_Task to carry out_
In your reply, reproduce every line of the data without any alteration.
(Supplied information)
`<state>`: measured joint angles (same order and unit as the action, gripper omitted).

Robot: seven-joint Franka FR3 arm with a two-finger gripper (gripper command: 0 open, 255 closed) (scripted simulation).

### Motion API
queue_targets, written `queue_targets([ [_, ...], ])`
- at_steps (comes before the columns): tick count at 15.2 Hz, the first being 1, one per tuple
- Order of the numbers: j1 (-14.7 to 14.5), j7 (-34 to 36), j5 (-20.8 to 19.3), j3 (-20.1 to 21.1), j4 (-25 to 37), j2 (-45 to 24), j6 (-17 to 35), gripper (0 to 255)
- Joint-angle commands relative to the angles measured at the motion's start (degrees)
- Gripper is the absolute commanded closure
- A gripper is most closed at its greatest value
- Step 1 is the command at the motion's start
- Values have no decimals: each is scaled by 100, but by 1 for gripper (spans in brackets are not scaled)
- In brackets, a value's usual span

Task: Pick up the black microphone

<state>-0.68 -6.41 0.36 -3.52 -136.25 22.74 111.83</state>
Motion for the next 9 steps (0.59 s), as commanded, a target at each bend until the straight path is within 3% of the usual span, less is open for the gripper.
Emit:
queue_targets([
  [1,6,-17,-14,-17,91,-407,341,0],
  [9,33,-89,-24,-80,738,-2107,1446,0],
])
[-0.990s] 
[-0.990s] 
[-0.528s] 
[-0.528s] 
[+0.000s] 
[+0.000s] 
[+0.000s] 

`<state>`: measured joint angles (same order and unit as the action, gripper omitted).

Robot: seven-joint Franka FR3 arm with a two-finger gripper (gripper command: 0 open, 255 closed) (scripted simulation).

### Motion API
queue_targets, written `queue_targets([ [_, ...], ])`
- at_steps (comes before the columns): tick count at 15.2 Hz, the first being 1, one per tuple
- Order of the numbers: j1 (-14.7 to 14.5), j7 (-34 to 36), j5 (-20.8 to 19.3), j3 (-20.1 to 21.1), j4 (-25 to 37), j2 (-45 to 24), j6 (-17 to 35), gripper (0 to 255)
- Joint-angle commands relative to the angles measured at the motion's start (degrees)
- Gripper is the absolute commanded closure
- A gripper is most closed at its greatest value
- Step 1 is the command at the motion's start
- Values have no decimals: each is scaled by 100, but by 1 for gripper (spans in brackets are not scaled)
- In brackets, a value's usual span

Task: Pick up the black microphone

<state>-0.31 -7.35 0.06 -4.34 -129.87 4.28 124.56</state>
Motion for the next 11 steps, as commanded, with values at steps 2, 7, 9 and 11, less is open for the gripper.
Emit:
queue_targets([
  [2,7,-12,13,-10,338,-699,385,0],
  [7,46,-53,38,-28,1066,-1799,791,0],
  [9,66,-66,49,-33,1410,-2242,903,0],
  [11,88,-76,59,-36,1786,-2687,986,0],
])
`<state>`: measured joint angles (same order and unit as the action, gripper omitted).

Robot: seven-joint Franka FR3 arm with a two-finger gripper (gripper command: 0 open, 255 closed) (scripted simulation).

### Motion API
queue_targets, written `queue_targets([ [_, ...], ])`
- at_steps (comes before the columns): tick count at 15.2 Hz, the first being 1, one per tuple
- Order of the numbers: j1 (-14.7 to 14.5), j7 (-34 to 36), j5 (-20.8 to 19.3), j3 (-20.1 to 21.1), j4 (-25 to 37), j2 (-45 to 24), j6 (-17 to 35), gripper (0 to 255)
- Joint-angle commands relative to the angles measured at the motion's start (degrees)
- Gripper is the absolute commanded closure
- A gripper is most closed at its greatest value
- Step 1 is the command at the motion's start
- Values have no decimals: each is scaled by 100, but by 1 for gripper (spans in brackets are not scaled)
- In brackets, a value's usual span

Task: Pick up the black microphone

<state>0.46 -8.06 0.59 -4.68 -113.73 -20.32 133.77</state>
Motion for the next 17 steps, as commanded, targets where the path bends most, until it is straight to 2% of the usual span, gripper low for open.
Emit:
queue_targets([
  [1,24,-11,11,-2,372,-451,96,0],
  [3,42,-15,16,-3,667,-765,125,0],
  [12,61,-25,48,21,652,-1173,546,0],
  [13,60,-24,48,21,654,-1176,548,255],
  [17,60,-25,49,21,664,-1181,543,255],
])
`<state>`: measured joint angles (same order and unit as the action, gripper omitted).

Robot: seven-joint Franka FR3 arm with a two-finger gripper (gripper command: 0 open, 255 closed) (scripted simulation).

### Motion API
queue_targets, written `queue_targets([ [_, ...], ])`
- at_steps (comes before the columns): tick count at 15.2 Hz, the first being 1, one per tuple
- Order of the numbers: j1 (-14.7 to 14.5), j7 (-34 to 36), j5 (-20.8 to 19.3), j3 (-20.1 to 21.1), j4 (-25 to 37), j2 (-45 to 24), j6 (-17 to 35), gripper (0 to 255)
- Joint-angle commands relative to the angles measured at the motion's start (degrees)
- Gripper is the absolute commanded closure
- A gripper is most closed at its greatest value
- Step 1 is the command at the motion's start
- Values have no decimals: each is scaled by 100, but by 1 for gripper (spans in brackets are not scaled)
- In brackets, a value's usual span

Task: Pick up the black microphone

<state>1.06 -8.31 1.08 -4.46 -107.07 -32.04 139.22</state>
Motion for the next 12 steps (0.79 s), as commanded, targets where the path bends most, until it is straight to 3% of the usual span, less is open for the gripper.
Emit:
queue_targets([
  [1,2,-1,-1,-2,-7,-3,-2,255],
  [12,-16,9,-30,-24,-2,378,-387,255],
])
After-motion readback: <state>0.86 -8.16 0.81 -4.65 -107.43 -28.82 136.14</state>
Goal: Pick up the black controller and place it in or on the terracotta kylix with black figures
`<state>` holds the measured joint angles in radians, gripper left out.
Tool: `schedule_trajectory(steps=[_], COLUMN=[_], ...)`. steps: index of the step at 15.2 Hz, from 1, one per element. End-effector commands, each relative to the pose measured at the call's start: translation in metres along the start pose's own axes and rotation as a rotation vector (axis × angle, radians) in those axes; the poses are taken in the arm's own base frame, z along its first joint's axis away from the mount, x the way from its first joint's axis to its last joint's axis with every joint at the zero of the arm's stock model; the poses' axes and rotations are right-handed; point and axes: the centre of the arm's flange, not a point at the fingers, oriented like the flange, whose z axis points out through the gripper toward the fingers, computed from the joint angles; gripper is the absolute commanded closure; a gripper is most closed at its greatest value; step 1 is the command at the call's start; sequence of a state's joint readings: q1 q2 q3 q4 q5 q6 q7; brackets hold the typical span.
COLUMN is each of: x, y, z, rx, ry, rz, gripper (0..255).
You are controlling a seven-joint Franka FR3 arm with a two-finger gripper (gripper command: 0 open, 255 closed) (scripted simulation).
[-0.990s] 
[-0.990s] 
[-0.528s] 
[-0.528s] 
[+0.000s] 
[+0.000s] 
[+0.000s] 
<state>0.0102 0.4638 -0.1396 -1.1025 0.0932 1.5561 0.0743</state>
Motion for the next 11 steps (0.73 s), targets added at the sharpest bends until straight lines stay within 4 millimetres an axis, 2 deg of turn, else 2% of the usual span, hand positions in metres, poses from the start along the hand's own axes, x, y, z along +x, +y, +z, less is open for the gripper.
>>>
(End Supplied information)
_Solved problem_
`<state>`: measured joint angles (same order and unit as the action, gripper omitted).

Robot: seven-joint Franka FR3 arm with a two-finger gripper (gripper command: 0 open, 255 closed) (scripted simulation).

### Motion API
queue_targets, written `queue_targets([ [_, ...], ])`
- at_steps (comes before the columns): tick count at 15.2 Hz, the first being 1, one per tuple
- Order of the numbers: j1 (-14.7 to 14.5), j7 (-34 to 36), j5 (-20.8 to 19.3), j3 (-20.1 to 21.1), j4 (-25 to 37), j2 (-45 to 24), j6 (-17 to 35), gripper (0 to 255)
- Joint-angle commands relative to the angles measured at the motion's start (degrees)
- Gripper is the absolute commanded closure
- A gripper is most closed at its greatest value
- Step 1 is the command at the motion's start
- Values have no decimals: each is scaled by 100, but by 1 for gripper (spans in brackets are not scaled)
- In brackets, a value's usual span

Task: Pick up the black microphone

<state>-0.68 -6.41 0.36 -3.52 -136.25 22.74 111.83</state>
Motion for the next 9 steps (0.59 s), as commanded, a target at each bend until the straight path is within 3% of the usual span, less is open for the gripper.
Emit:
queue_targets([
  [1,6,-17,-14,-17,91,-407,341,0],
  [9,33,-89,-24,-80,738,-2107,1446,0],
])
[-0.990s] 
[-0.990s] 
[-0.528s] 
[-0.528s] 
[+0.000s] 
[+0.000s] 
[+0.000s] 

`<state>`: measured joint angles (same order and unit as the action, gripper omitted).

Robot: seven-joint Franka FR3 arm with a two-finger gripper (gripper command: 0 open, 255 closed) (scripted simulation).

### Motion API
queue_targets, written `queue_targets([ [_, ...], ])`
- at_steps (comes before the columns): tick count at 15.2 Hz, the first being 1, one per tuple
- Order of the numbers: j1 (-14.7 to 14.5), j7 (-34 to 36), j5 (-20.8 to 19.3), j3 (-20.1 to 21.1), j4 (-25 to 37), j2 (-45 to 24), j6 (-17 to 35), gripper (0 to 255)
- Joint-angle commands relative to the angles measured at the motion's start (degrees)
- Gripper is the absolute commanded closure
- A gripper is most closed at its greatest value
- Step 1 is the command at the motion's start
- Values have no decimals: each is scaled by 100, but by 1 for gripper (spans in brackets are not scaled)
- In brackets, a value's usual span

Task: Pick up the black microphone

<state>-0.31 -7.35 0.06 -4.34 -129.87 4.28 124.56</state>
Motion for the next 11 steps, as commanded, with values at steps 2, 7, 9 and 11, less is open for the gripper.
Emit:
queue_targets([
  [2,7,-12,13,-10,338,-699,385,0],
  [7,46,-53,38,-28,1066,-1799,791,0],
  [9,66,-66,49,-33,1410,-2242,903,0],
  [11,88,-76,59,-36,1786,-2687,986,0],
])
`<state>`: measured joint angles (same order and unit as the action, gripper omitted).

Robot: seven-joint Franka FR3 arm with a two-finger gripper (gripper command: 0 open, 255 closed) (scripted simulation).

### Motion API
queue_targets, written `queue_targets([ [_, ...], ])`
- at_steps (comes before the columns): tick count at 15.2 Hz, the first being 1, one per tuple
- Order of the numbers: j1 (-14.7 to 14.5), j7 (-34 to 36), j5 (-20.8 to 19.3), j3 (-20.1 to 21.1), j4 (-25 to 37), j2 (-45 to 24), j6 (-17 to 35), gripper (0 to 255)
- Joint-angle commands relative to the angles measured at the motion's start (degrees)
- Gripper is the absolute commanded closure
- A gripper is most closed at its greatest value
- Step 1 is the command at the motion's start
- Values have no decimals: each is scaled by 100, but by 1 for gripper (spans in brackets are not scaled)
- In brackets, a value's usual span

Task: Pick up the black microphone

<state>0.46 -8.06 0.59 -4.68 -113.73 -20.32 133.77</state>
Motion for the next 17 steps, as commanded, targets where the path bends most, until it is straight to 2% of the usual span, gripper low for open.
Emit:
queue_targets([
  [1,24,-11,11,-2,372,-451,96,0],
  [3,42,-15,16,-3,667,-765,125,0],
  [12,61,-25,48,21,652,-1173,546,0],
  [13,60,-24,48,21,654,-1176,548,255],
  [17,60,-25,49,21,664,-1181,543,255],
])
`<state>`: measured joint angles (same order and unit as the action, gripper omitted).

Robot: seven-joint Franka FR3 arm with a two-finger gripper (gripper command: 0 open, 255 closed) (scripted simulation).

### Motion API
queue_targets, written `queue_targets([ [_, ...], ])`
- at_steps (comes before the columns): tick count at 15.2 Hz, the first being 1, one per tuple
- Order of the numbers: j1 (-14.7 to 14.5), j7 (-34 to 36), j5 (-20.8 to 19.3), j3 (-20.1 to 21.1), j4 (-25 to 37), j2 (-45 to 24), j6 (-17 to 35), gripper (0 to 255)
- Joint-angle commands relative to the angles measured at the motion's start (degrees)
- Gripper is the absolute commanded closure
- A gripper is most closed at its greatest value
- Step 1 is the command at the motion's start
- Values have no decimals: each is scaled by 100, but by 1 for gripper (spans in brackets are not scaled)
- In brackets, a value's usual span

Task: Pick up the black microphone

<state>1.06 -8.31 1.08 -4.46 -107.07 -32.04 139.22</state>
Motion for the next 12 steps (0.79 s), as commanded, targets where the path bends most, until it is straight to 3% of the usual span, less is open for the gripper.
Emit:
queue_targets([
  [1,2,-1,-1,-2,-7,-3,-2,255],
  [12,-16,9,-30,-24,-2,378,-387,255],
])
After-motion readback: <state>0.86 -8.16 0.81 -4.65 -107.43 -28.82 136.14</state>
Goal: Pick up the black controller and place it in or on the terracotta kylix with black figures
`<state>` holds the measured joint angles in radians, gripper left out.
Tool: `schedule_trajectory(steps=[_], COLUMN=[_], ...)`. steps: index of the step at 15.2 Hz, from 1, one per element. End-effector commands, each relative to the pose measured at the call's start: translation in metres along the start pose's own axes and rotation as a rotation vector (axis × angle, radians) in those axes; the poses are taken in the arm's own base frame, z along its first joint's axis away from the mount, x the way from its first joint's axis to its last joint's axis with every joint at the zero of the arm's stock model; the poses' axes and rotations are right-handed; point and axes: the centre of the arm's flange, not a point at the fingers, oriented like the flange, whose z axis points out through the gripper toward the fingers, computed from the joint angles; gripper is the absolute commanded closure; a gripper is most closed at its greatest value; step 1 is the command at the call's start; sequence of a state's joint readings: q1 q2 q3 q4 q5 q6 q7; brackets hold the typical span.
COLUMN is each of: x, y, z, rx, ry, rz, gripper (0..255).
You are controlling a seven-joint Franka FR3 arm with a two-finger gripper (gripper command: 0 open, 255 closed) (scripted simulation).
[-0.990s] 
[-0.990s] 
[-0.528s] 
[-0.528s] 
[+0.000s] 
[+0.000s] 
[+0.000s] 
<state>0.0102 0.4638 -0.1396 -1.1025 0.0932 1.5561 0.0743</state>
Motion for the next 11 steps (0.73 s), targets added at the sharpest bends until straight lines stay within 4 millimetres an axis, 2 deg of turn, else 2% of the usual span, hand positions in metres, poses from the start along the hand's own axes, x, y, z along +x, +y, +z, less is open for the gripper.
>>>

With that, the answer is finished.